Our implementation of the paper is wholly based on PyTorch, using the ImageNet pretrained ResNet-101 encoder provided natively for transfer learning. However, due to performance issues and resource constraints, we later regressed to the ResNet-50 as our encoder architecture of choice, using in-house implementation.
Our initial model using ResNet-101 as the backbone encoder. Later replaced with our implementation of ResNet-50.
Intending to produce as close an implementation to the original paper as possible, we use the KITTI Stereo Evaluation 2015 dataset for both training and testing purposes. Image pre-processing is only limited to random gamma and brightness adjustments as well as random horizontal-axis flips to improve the model's ability to generalize well.
Using TensorBoardX, we monitored the training of the model.
Here, only the final attempt is shown, after several modifications to our implementation due to numerous bugs and theoretical inconsistencies with the original paper.
The training progress of our final model.
The model seems to converge to a decent extent. However, the results proved to be problematic.
Left-side images from the KITTI Stereo Evaluation 2015 dataset vs. our model's depth prediction @ 23,200 iterations. Artifacts are apparent in certain parts of the predictions, showing disparity 0 at inappropriate areas.
Benchmarking results from the paper vs. our benchmarking results.
It is quite apparent that our results are going in the wrong direction. Such results can be due to a multitude of factors, even more so when it concerns deep learning. Possible factors could be: gradient explosion, vanishing gradients, theoretical inconsistencies with the original paper, implementation bug etc. Further post-mortem will be required to pinpoint the source of the issue(s).
The KITTI Stereo Evaluation 2015 dataset can be downloaded here: http://www.cvlibs.net/datasets/kitti/eval_scene_flow.php?benchmark=stereo
The stereo image pairs are pre-calibrated and rectified, so all that is needed is to re-structure the directory to the format that our dataloader requires, which is simply placing the downloaded KITTI dataset in the home directory of the repository. Basically, the training images will be placed at /KITTI/training, where /image_2 is the rectified and calibrated folder of the left images, while /image_3 is the corresponding folder for right images, where each image pair will share the same name in respective folders. (e.g. the left image, /KITTI/training/image_2/000000_10.jpg corresponds to the right image, /KITTI/training/image_3/000000_10.jpg).

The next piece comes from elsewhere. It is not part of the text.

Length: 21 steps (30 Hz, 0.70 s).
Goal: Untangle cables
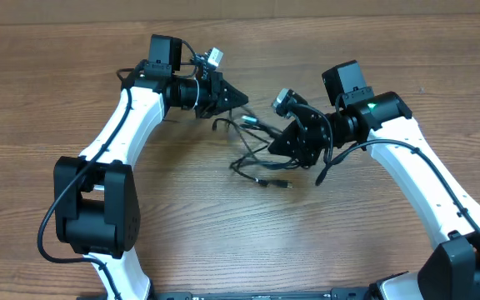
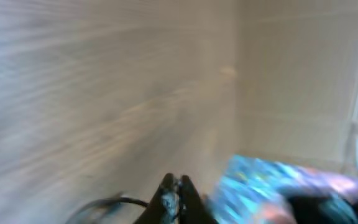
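A tangle of thin black cables (image 1: 252,155) lies on the wooden table (image 1: 73,100) between my two arms, with loose plug ends at its left (image 1: 216,125) and lower right (image 1: 285,185). My right gripper (image 1: 275,143) points left into the tangle's right side, and the strands fan out from its tip, so it looks shut on them. My left gripper (image 1: 244,101) hangs above and left of the tangle. In the blurred left wrist view its fingertips (image 2: 175,184) are pressed together, with one dark cable (image 2: 104,204) curving away to their left.
Both white arms reach in from the front corners, and their own black wiring loops beside the wrists (image 1: 336,162). Bare wood surrounds the tangle. A bright blurred patch (image 2: 272,183) fills the lower right of the left wrist view.
The left gripper no longer shows a thick bunch of cables between its fingers and now has its tips together. The right gripper has moved from the upper middle down and right, and the tangle sits lower with it.
Both grippers first met at the tangle mid-table. Then the left gripper held the bunch at the upper left while the right stood apart. Then the two came together at the top. Now the tangle is spread out at the right gripper, below the left.
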Tool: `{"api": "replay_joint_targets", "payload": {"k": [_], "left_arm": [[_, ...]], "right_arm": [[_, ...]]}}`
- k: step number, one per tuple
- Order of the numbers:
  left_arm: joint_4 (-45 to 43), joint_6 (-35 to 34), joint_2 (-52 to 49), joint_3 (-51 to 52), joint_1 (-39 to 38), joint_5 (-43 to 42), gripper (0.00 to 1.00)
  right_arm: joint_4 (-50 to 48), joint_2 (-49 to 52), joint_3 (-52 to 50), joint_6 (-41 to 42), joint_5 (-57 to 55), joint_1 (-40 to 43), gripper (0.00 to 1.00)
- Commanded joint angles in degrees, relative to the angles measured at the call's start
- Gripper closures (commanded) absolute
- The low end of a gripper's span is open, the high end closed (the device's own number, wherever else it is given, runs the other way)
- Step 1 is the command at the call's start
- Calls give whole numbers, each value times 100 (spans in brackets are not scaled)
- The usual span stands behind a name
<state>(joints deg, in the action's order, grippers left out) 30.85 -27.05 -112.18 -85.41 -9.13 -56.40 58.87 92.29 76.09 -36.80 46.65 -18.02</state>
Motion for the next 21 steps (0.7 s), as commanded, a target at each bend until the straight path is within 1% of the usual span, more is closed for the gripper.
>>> {"api": "replay_joint_targets", "payload": {"k": [1,3,4,5,6,7,9,10,12,13,14,15,16,17,18,20,21], "left_arm": [[-79,555,28,-20,337,1379,96],[-52,793,28,-20,308,1373,96],[-13,966,28,-20,284,1375,96],[85,1261,28,-20,243,1366,96],[144,1399,28,-20,227,1340,96],[223,1552,28,-20,195,1325,96],[343,1773,28,-20,153,1283,96],[367,1891,28,-20,144,1193,96],[378,2216,28,-20,142,745,96],[361,2315,31,-20,144,581,96],[299,2461,31,-22,144,240,96],[122,2500,31,-24,201,-223,89],[20,2500,31,-24,243,-439,84],[-179,2503,31,-26,326,-887,70],[-317,2505,31,-24,380,-1187,65],[-706,2522,31,-24,581,-2006,44],[-855,2544,31,-24,691,-2347,41]], "right_arm": [[63,-332,50,-833,1504,35,96],[-168,-341,50,-769,1895,122,96],[-326,-341,50,-588,1980,175,96],[-835,-341,50,136,1980,315,96],[-1034,-341,50,446,1950,369,96],[-1399,-341,50,1001,1941,472,96],[-1921,-341,50,1755,1941,605,96],[-2111,-341,50,2026,1941,651,96],[-2382,-341,50,2400,1943,686,96],[-2441,-341,50,2485,1941,686,96],[-2457,-341,50,2487,1943,684,96],[-2452,-341,50,2487,1943,684,96],[-2444,-341,48,2492,1943,684,96],[-2433,-341,50,2505,1943,684,96],[-2430,-341,50,2505,1943,684,96],[-2437,-341,50,2562,1943,686,96],[-2441,-341,50,2612,1943,686,96]]}}
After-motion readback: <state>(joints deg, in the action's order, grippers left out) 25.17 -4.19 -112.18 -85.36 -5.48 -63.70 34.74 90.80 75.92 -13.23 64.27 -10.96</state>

Once the dataset is downloaded and placed correctly, you can run the training script by doing python Train.py
For inference on the KITTI testing dataset, you can do python Test.py
, and the corresponding disparity maps will be stored in /disparities/disparities.npy as a numpy array file.
To evaluate the results (i.e. predicted disparity vs. ground truth disparity), do python evaluate_kitti.py ./disparities/disparities.npy [ground truth disparity directory]
. Results will be printed in terms of the benchmarking scores presented by the original paper.